- **Exercise description**:
Only the lines below starting at the one that contains "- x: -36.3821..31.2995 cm" and ending at the one that contains "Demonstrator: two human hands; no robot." are to be reproduced, exactly and with both ends kept.

- **Data items**:

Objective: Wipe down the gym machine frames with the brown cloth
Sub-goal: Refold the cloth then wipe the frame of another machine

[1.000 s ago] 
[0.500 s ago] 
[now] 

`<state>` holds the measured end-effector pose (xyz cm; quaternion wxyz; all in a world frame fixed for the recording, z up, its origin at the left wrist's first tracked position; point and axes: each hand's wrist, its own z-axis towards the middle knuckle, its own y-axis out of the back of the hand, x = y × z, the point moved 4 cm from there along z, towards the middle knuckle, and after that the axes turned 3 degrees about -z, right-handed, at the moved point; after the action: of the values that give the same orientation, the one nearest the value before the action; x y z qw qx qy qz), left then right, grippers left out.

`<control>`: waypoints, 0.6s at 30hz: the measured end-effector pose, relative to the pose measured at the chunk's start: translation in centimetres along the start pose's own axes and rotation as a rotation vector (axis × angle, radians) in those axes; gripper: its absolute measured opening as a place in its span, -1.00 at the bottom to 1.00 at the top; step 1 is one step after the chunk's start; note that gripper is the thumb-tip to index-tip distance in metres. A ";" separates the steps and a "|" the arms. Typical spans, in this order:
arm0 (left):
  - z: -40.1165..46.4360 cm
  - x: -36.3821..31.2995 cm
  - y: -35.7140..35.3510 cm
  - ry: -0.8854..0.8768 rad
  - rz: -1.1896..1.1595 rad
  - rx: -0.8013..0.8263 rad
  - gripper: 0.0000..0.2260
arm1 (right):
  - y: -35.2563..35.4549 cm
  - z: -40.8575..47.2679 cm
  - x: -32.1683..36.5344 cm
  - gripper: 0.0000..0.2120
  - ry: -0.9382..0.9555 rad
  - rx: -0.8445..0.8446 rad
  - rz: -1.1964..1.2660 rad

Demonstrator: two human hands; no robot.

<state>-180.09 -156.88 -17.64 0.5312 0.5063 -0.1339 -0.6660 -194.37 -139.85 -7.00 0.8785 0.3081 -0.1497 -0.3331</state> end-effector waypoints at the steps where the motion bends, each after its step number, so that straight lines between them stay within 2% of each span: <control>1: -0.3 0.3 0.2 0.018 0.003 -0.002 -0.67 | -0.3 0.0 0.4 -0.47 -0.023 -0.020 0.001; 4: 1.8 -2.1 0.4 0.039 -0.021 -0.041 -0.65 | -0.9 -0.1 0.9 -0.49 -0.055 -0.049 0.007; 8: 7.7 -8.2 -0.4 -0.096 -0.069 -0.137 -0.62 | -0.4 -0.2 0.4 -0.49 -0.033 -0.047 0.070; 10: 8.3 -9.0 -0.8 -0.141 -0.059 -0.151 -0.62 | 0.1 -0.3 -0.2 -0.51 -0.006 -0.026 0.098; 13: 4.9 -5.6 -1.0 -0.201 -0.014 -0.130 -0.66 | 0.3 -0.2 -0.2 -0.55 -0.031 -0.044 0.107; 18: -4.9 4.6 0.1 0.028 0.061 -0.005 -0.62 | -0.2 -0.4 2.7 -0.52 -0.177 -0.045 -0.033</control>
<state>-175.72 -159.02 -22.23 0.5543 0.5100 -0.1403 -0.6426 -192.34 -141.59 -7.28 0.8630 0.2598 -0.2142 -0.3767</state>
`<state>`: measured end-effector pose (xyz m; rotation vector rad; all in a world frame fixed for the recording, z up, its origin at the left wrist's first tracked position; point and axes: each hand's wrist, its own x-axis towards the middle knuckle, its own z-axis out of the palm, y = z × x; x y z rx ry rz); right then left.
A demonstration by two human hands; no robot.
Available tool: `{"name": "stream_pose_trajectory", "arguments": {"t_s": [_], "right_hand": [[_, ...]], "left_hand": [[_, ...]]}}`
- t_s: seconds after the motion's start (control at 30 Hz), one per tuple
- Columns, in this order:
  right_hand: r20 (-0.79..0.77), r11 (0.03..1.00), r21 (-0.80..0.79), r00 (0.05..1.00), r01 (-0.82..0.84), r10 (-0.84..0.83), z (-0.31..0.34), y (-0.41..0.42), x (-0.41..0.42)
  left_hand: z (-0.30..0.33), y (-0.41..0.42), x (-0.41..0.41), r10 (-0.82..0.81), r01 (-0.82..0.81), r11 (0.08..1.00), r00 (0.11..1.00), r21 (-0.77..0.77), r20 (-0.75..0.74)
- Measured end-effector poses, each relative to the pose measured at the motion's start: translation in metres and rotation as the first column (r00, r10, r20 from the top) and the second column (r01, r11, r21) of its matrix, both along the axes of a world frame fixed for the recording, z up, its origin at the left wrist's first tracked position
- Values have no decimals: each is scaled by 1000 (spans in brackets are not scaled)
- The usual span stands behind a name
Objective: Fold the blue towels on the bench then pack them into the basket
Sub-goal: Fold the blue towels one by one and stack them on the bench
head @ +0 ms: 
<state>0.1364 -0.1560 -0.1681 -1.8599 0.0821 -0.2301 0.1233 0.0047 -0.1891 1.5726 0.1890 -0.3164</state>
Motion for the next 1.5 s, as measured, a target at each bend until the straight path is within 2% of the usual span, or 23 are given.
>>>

- **Answer to this task**:
  - x: -36.3821..31.2995 cm
  - y: -35.7140..35.3510 cm
  - ry: -0.8854..0.8768 rad
  - rz: -1.1896..1.1595 rad
  - rx: -0.8013..0.8263 rad
  - gripper: 0.0000..0.2260
arm1 (right):
  - y: -35.2563..35.4549 cm
  - z: -40.8575..47.2679 cm
  - x: -32.1683..36.5344 cm
  - gripper: 0.0000..0.2120
  - ry: -0.9382..0.9555 rad
  - rx: -0.8445..0.8446 rad
  - rz: -1.1964..1.2660 rad

Demonstrator: two human hands; no robot.

With this, the answer is finished.